**Problem statement**
Print all records exactly, pictures left out.

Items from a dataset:
--- START ---
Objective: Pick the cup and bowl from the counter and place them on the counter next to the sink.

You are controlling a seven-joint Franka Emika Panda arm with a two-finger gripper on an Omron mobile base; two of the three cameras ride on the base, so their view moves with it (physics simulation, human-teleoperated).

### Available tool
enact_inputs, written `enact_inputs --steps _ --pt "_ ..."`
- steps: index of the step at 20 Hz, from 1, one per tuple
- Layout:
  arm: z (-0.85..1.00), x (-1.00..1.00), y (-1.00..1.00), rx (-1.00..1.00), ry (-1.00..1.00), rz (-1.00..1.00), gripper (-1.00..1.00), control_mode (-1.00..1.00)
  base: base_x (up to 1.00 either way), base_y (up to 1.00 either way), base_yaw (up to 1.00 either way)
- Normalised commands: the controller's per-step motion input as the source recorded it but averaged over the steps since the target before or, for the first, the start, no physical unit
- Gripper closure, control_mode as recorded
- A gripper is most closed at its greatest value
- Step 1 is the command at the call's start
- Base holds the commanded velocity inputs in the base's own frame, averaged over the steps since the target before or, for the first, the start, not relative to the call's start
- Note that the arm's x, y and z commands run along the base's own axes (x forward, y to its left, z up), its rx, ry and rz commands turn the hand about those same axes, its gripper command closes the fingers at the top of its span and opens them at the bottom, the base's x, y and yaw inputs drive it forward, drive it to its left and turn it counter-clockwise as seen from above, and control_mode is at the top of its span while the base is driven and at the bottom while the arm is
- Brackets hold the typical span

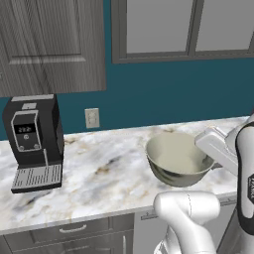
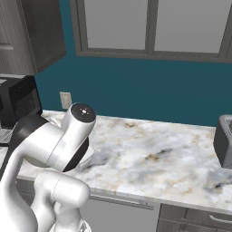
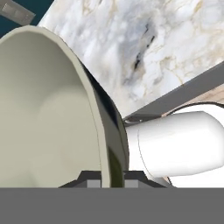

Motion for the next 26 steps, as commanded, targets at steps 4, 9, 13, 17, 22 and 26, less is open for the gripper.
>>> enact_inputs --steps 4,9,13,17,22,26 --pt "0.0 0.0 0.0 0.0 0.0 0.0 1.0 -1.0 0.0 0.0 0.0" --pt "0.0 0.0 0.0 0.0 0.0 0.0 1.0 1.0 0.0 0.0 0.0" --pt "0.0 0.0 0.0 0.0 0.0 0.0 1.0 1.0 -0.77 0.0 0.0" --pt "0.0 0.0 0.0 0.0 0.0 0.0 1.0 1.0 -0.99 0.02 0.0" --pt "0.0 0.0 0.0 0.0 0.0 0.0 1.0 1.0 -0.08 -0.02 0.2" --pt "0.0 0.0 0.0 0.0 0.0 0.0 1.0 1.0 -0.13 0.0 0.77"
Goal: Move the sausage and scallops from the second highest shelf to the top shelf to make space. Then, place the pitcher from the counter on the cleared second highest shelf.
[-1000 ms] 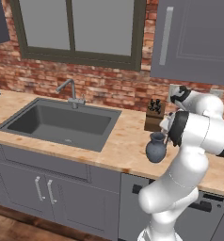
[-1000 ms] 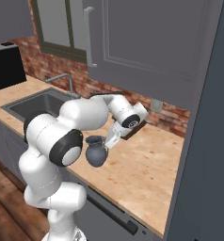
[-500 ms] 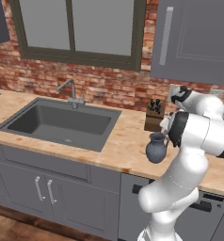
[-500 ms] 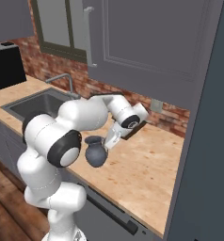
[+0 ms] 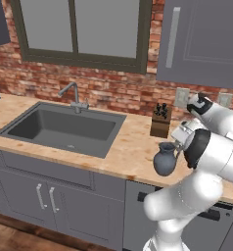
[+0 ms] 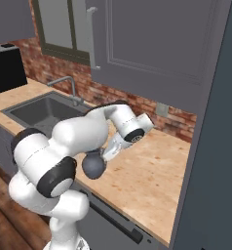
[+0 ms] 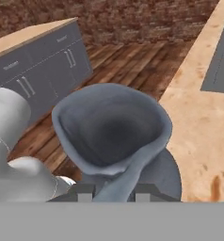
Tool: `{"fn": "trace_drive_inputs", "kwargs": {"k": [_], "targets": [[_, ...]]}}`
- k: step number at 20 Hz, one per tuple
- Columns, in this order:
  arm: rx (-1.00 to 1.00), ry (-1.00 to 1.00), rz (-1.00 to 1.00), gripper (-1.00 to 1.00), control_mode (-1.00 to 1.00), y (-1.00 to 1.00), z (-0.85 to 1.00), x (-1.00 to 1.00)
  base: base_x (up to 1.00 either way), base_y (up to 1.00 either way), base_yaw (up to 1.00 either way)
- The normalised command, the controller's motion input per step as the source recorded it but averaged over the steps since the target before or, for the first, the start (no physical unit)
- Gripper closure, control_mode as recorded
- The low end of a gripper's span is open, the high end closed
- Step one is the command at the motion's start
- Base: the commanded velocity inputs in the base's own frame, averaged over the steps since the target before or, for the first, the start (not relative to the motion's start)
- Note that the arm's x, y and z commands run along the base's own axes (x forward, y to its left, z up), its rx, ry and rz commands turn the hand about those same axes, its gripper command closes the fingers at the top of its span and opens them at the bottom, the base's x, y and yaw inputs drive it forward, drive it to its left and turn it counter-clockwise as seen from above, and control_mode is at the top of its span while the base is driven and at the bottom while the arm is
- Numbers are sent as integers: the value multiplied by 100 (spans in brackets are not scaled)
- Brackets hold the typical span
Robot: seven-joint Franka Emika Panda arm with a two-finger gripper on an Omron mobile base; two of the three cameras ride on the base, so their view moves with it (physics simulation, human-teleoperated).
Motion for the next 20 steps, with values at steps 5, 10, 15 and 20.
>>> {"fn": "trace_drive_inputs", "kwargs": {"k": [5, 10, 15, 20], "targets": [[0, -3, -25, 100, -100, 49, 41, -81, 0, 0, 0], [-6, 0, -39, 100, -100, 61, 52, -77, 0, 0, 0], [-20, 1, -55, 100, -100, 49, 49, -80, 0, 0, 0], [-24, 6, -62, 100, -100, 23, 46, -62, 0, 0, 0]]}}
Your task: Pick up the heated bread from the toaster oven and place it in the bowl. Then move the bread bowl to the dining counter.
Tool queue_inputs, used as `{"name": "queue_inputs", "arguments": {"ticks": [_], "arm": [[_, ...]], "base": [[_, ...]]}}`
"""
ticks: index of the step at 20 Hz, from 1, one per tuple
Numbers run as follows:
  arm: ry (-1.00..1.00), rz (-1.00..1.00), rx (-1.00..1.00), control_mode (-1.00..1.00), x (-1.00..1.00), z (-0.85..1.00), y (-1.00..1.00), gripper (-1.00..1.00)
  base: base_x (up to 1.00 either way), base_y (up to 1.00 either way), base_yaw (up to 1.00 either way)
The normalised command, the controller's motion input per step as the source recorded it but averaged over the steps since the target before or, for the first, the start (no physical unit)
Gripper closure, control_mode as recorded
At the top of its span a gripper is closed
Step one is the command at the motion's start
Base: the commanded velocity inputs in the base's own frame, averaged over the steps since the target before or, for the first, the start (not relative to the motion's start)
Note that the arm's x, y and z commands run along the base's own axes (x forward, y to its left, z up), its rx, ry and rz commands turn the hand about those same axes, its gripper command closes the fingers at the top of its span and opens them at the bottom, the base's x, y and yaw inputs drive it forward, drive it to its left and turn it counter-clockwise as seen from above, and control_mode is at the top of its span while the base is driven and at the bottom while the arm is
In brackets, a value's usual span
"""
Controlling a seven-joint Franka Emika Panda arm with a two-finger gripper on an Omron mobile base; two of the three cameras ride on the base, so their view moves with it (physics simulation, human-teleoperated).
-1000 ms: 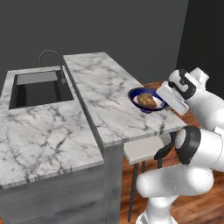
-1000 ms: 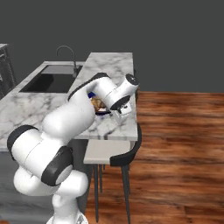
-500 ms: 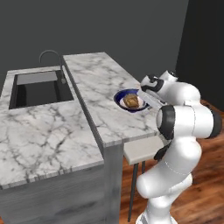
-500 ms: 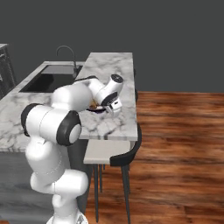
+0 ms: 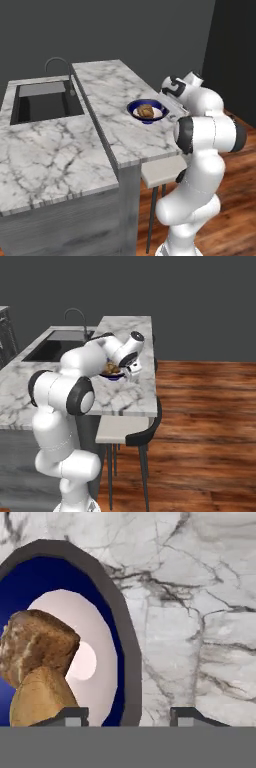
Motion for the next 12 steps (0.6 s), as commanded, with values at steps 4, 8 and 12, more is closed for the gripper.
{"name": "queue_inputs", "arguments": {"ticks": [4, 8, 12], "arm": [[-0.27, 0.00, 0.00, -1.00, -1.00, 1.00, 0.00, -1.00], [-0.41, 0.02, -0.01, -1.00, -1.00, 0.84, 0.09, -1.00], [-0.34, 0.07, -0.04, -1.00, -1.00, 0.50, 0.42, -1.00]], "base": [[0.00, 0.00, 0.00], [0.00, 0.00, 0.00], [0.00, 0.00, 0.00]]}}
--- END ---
**Task result**
Objective: Pick the cup and bowl from the counter and place them on the counter next to the sink.

You are controlling a seven-joint Franka Emika Panda arm with a two-finger gripper on an Omron mobile base; two of the three cameras ride on the base, so their view moves with it (physics simulation, human-teleoperated).

### Available tool
enact_inputs, written `enact_inputs --steps _ --pt "_ ..."`
- steps: index of the step at 20 Hz, from 1, one per tuple
- Layout:
  arm: z (-0.85..1.00), x (-1.00..1.00), y (-1.00..1.00), rx (-1.00..1.00), ry (-1.00..1.00), rz (-1.00..1.00), gripper (-1.00..1.00), control_mode (-1.00..1.00)
  base: base_x (up to 1.00 either way), base_y (up to 1.00 either way), base_yaw (up to 1.00 either way)
- Normalised commands: the controller's per-step motion input as the source recorded it but averaged over the steps since the target before or, for the first, the start, no physical unit
- Gripper closure, control_mode as recorded
- A gripper is most closed at its greatest value
- Step 1 is the command at the call's start
- Base holds the commanded velocity inputs in the base's own frame, averaged over the steps since the target before or, for the first, the start, not relative to the call's start
- Note that the arm's x, y and z commands run along the base's own axes (x forward, y to its left, z up), its rx, ry and rz commands turn the hand about those same axes, its gripper command closes the fingers at the top of its span and opens them at the bottom, the base's x, y and yaw inputs drive it forward, drive it to its left and turn it counter-clockwise as seen from above, and control_mode is at the top of its span while the base is driven and at the bottom while the arm is
- Brackets hold the typical span


Motion for the next 26 steps, as commanded, targets at steps 4, 9, 13, 17, 22 and 26, less is open for the gripper.
>>> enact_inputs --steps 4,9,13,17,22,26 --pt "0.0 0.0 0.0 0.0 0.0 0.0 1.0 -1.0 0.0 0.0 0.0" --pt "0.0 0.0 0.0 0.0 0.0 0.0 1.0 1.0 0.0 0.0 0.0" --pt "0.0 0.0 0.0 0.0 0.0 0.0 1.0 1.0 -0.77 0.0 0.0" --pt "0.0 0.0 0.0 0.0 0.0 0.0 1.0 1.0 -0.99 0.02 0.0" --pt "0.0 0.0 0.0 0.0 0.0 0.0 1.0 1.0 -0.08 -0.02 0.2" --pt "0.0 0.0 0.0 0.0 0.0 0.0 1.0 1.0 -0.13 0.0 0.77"
Goal: Move the sausage and scallops from the second highest shelf to the top shelf to make space. Then, place the pitcher from the counter on the cleared second highest shelf.
[-1000 ms] 
[-1000 ms] 
[-500 ms] 
[-500 ms] 
[+0 ms] 
[+0 ms] 
[+0 ms] 
Tool: `{"fn": "trace_drive_inputs", "kwargs": {"k": [_], "targets": [[_, ...]]}}`
- k: step number at 20 Hz, one per tuple
- Columns, in this order:
  arm: rx (-1.00 to 1.00), ry (-1.00 to 1.00), rz (-1.00 to 1.00), gripper (-1.00 to 1.00), control_mode (-1.00 to 1.00), y (-1.00 to 1.00), z (-0.85 to 1.00), x (-1.00 to 1.00)
  base: base_x (up to 1.00 either way), base_y (up to 1.00 either way), base_yaw (up to 1.00 either way)
- The normalised command, the controller's motion input per step as the source recorded it but averaged over the steps since the target before or, for the first, the start (no physical unit)
- Gripper closure, control_mode as recorded
- The low end of a gripper's span is open, the high end closed
- Step one is the command at the motion's start
- Base: the commanded velocity inputs in the base's own frame, averaged over the steps since the target before or, for the first, the start (not relative to the motion's start)
- Note that the arm's x, y and z commands run along the base's own axes (x forward, y to its left, z up), its rx, ry and rz commands turn the hand about those same axes, its gripper command closes the fingers at the top of its span and opens them at the bottom, the base's x, y and yaw inputs drive it forward, drive it to its left and turn it counter-clockwise as seen from above, and control_mode is at the top of its span while the base is driven and at the bottom while the arm is
- Numbers are sent as integers: the value multiplied by 100 (spans in brackets are not scaled)
- Brackets hold the typical span
Robot: seven-joint Franka Emika Panda arm with a two-finger gripper on an Omron mobile base; two of the three cameras ride on the base, so their view moves with it (physics simulation, human-teleoperated).
Motion for the next 20 steps, with values at steps 5, 10, 15 and 20.
>>> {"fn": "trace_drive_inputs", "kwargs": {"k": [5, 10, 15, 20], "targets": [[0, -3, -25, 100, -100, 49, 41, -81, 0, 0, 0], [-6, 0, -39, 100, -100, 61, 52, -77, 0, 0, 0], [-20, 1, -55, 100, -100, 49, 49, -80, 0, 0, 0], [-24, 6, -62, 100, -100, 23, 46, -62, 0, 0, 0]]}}
Your task: Pick up the heated bread from the toaster oven and place it in the bowl. Then move the bread bowl to the dining counter.
Tool queue_inputs, used as `{"name": "queue_inputs", "arguments": {"ticks": [_], "arm": [[_, ...]], "base": [[_, ...]]}}`
"""
ticks: index of the step at 20 Hz, from 1, one per tuple
Numbers run as follows:
  arm: ry (-1.00..1.00), rz (-1.00..1.00), rx (-1.00..1.00), control_mode (-1.00..1.00), x (-1.00..1.00), z (-0.85..1.00), y (-1.00..1.00), gripper (-1.00..1.00)
  base: base_x (up to 1.00 either way), base_y (up to 1.00 either way), base_yaw (up to 1.00 either way)
The normalised command, the controller's motion input per step as the source recorded it but averaged over the steps since the target before or, for the first, the start (no physical unit)
Gripper closure, control_mode as recorded
At the top of its span a gripper is closed
Step one is the command at the motion's start
Base: the commanded velocity inputs in the base's own frame, averaged over the steps since the target before or, for the first, the start (not relative to the motion's start)
Note that the arm's x, y and z commands run along the base's own axes (x forward, y to its left, z up), its rx, ry and rz commands turn the hand about those same axes, its gripper command closes the fingers at the top of its span and opens them at the bottom, the base's x, y and yaw inputs drive it forward, drive it to its left and turn it counter-clockwise as seen from above, and control_mode is at the top of its span while the base is driven and at the bottom while the arm is
In brackets, a value's usual span
"""
Controlling a seven-joint Franka Emika Panda arm with a two-finger gripper on an Omron mobile base; two of the three cameras ride on the base, so their view moves with it (physics simulation, human-teleoperated).
-1000 ms: 
-1000 ms: 
-500 ms: 
-500 ms: 
+0 ms: 
Motion for the next 12 steps (0.6 s), as commanded, with values at steps 4, 8 and 12, more is closed for the gripper.
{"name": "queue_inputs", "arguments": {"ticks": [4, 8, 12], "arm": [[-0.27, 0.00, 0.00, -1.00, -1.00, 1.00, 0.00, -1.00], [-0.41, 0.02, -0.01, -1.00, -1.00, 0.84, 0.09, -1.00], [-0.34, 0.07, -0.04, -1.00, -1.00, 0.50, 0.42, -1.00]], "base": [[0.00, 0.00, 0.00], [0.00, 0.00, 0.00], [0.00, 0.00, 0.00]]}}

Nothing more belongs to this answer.